According to Facebook, the feature enables administrators of groups to immediately remove both fresh postings that have been flagged as containing inaccurate material and older statements that have since been proven false.

owned by meta Facebook releases a technology that allows group administrators to automatically weed out assertions that have been refuted since they were posted.

Before the US midterm elections and as Facebook-parent Meta continues to fend off critics who claim it does not do enough to combat disinformation on its services, group admins now have the option to submit false information to a “quarantine queue.”

According to Facebook, the feature enables administrators of groups to immediately remove both fresh postings that have been flagged as containing inaccurate material and older statements that have since been proven false.

“Group admins can automatically transfer posts containing material assessed as false by third-party fact-checkers to pending postings so that the admins can evaluate the posts before deleting them,” said Tom Alison, head of Facebook. “This helps ensure content is more credible for the broader community.”

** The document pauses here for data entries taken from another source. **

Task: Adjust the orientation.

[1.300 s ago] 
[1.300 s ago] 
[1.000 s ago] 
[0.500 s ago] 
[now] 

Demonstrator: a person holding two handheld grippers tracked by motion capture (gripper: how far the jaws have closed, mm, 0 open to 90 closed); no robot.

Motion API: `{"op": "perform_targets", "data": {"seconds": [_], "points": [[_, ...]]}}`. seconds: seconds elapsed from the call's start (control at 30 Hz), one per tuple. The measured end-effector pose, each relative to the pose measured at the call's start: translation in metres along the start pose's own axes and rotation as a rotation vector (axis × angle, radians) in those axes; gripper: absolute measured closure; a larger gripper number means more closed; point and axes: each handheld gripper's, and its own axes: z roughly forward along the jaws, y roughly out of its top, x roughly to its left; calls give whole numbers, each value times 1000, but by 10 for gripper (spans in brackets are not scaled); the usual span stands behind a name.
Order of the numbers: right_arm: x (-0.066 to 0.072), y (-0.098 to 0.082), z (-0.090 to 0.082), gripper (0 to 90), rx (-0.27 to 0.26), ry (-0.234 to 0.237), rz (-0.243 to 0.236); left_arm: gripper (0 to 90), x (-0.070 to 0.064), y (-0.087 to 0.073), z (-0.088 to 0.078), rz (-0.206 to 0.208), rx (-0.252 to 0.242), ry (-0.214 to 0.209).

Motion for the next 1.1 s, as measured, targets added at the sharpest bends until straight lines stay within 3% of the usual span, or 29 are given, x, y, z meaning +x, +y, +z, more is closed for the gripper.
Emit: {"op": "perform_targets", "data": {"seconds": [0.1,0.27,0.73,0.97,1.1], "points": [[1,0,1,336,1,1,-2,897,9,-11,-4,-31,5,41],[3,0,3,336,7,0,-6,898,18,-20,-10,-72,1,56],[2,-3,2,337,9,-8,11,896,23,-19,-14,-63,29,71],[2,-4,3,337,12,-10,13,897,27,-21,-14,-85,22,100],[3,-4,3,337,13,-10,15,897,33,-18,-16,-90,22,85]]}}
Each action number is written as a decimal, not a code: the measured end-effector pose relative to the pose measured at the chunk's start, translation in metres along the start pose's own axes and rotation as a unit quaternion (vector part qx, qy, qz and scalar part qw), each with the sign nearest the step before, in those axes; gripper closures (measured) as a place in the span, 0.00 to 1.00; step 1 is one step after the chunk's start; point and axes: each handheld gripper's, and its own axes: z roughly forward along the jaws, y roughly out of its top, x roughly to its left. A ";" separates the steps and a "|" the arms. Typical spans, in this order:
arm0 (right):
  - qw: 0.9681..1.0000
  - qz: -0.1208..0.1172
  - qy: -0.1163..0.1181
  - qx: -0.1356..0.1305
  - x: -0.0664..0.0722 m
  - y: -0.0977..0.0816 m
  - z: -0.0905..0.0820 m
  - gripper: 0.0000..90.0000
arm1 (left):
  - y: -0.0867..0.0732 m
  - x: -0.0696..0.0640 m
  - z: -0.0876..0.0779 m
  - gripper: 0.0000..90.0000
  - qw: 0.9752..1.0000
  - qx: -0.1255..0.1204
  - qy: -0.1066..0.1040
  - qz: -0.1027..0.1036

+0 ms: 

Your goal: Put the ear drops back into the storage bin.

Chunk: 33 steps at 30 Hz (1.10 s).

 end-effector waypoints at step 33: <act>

Aiming at a section of the vast network that has aroused particular worry from misinformation watch dogs, Facebook started letting groups automatically reject new posts tagged as containing incorrect information earlier in March.

Facebook Groups, which enable members to congregate around subjects ranging from parenting to politics, are used by more than 1.8 billion people each month.

However, detractors claim that because the groups may draw sizable crowds of people who share their opinions and are gathered around a certain subject, they are ripe for the dissemination of incorrect or misleading information.

The misinformation-sifting tool was one of the improvements made to help administrators manage groups more easily.

Mark Zuckerberg, CEO of Meta, wrote in a post that “about 100 million new group memberships are added to Facebook every day, which is kind of astounding,” and he pledged to continue developing new capabilities for “ever deeper connections around common interests.”

According to Alison, Meta’s vision of the future, in which online activity takes place in virtual environments known as the metaverse, includes the evolution of groups.

“Technology is developing quickly. More specifically, we’re developing it, making investments in services and research that will contribute to the reality of the metaverse, “Adds Alison.